### EXERCISE DETAILS
Give back all of the data exactly, with every picture omitted.
===== DATA SHOWN
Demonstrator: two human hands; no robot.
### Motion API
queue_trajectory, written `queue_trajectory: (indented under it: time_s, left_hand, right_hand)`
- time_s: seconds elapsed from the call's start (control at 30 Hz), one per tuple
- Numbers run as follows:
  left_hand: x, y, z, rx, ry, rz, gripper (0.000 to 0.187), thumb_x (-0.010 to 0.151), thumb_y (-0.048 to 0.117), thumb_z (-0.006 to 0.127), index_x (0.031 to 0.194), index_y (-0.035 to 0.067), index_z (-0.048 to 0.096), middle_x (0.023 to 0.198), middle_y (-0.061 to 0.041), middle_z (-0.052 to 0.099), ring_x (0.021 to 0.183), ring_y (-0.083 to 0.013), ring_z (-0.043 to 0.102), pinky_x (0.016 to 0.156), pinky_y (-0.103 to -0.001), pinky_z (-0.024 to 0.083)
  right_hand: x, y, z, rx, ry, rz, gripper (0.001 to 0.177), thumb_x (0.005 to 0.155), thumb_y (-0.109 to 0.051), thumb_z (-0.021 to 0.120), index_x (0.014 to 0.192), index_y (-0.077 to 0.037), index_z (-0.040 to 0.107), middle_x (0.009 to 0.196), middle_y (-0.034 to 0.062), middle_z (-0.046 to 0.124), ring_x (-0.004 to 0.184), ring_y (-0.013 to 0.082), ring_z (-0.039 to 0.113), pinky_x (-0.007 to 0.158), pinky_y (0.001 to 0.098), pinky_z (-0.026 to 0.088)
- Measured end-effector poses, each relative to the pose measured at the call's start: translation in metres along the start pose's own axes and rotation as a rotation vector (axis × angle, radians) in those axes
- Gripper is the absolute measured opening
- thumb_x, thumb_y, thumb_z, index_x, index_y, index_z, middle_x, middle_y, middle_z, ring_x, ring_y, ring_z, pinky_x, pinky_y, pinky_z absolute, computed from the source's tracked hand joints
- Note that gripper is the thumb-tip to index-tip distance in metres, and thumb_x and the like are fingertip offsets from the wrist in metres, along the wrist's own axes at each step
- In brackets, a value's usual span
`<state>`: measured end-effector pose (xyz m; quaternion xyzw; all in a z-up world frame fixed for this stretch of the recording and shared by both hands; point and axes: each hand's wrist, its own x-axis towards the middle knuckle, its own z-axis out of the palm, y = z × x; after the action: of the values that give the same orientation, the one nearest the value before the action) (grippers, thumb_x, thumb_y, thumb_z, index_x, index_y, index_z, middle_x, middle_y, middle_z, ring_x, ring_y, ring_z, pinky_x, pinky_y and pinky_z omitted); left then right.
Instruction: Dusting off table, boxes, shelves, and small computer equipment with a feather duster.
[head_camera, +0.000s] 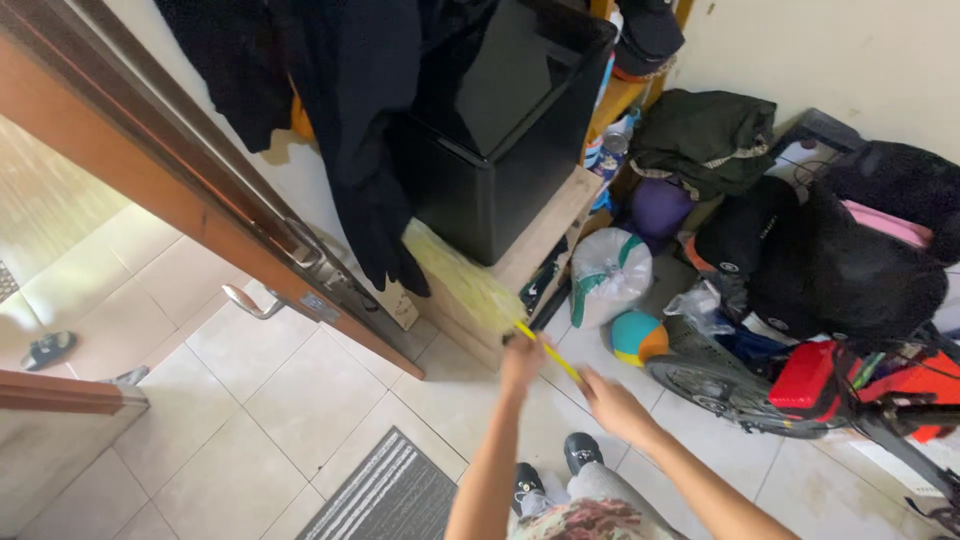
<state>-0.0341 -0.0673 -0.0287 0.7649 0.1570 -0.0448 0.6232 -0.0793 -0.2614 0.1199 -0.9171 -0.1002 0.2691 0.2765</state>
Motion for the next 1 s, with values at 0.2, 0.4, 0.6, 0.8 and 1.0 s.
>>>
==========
### EXERCISE OUTPUT
Demonstrator: two human hands; no robot.
### Motion API
queue_trajectory, written `queue_trajectory: (indented under it: time_s, left_hand, right_hand)`
- time_s: seconds elapsed from the call's start (control at 30 Hz), one per tuple
- Numbers run as follows:
  left_hand: x, y, z, rx, ry, rz, gripper (0.000 to 0.187), thumb_x (-0.010 to 0.151), thumb_y (-0.048 to 0.117), thumb_z (-0.006 to 0.127), index_x (0.031 to 0.194), index_y (-0.035 to 0.067), index_z (-0.048 to 0.096), middle_x (0.023 to 0.198), middle_y (-0.061 to 0.041), middle_z (-0.052 to 0.099), ring_x (0.021 to 0.183), ring_y (-0.083 to 0.013), ring_z (-0.043 to 0.102), pinky_x (0.016 to 0.156), pinky_y (-0.103 to -0.001), pinky_z (-0.024 to 0.083)
  right_hand: x, y, z, rx, ry, rz, gripper (0.001 to 0.177), thumb_x (0.005 to 0.155), thumb_y (-0.109 to 0.051), thumb_z (-0.021 to 0.120), index_x (0.014 to 0.192), index_y (-0.077 to 0.037), index_z (-0.040 to 0.107), middle_x (0.009 to 0.196), middle_y (-0.034 to 0.062), middle_z (-0.046 to 0.124), ring_x (-0.004 to 0.184), ring_y (-0.013 to 0.082), ring_z (-0.039 to 0.113), pinky_x (-0.007 to 0.158), pinky_y (0.001 to 0.098), pinky_z (-0.026 to 0.088)
- Measured end-effector poses, each relative to the pose measured at the call's start: translation in metres along the start pose's own axes and rotation as a rotation vector (axis × angle, radians) in those axes
- Gripper is the absolute measured opening
- thumb_x, thumb_y, thumb_z, index_x, index_y, index_z, middle_x, middle_y, middle_z, ring_x, ring_y, ring_z, pinky_x, pinky_y, pinky_z absolute, computed from the source's tracked hand joints
- Note that gripper is the thumb-tip to index-tip distance in metres, and thumb_x and the like are fingertip offsets from the wrist in metres, along the wrist's own axes at each step
- In brackets, a value's usual span
`<state>`: measured end-effector pose (xyz m; quaternion xyzw; all in a z-up world frame fixed for this stretch of the recording and shared by both hands; point and axes: each hand's wrist, its own x-axis towards the middle knuckle, its own z-axis out of the palm, y = z × x; after the action: of the values that give the same orientation, the one nearest the value before the action) (grippers, thumb_x, thumb_y, thumb_z, index_x, index_y, index_z, middle_x, middle_y, middle_z, ring_x, ring_y, ring_z, pinky_x, pinky_y and pinky_z omitted); left then right.
Instruction: Dusting off table, boxes, shelves, and small computer equipment with a feather duster.
[head_camera, +0.000s] 
<state>-0.0341 -0.0673 -0.0287 0.7649 0.1570 -0.0448 0.6232 -0.0793 -0.2614 0.1199 -0.9171 -0.1002 0.2691 0.2765</state>
Motion for the next 1 s, with values at 0.2, 0.4, 0.6, 0.8 and 1.0 s.
>>>

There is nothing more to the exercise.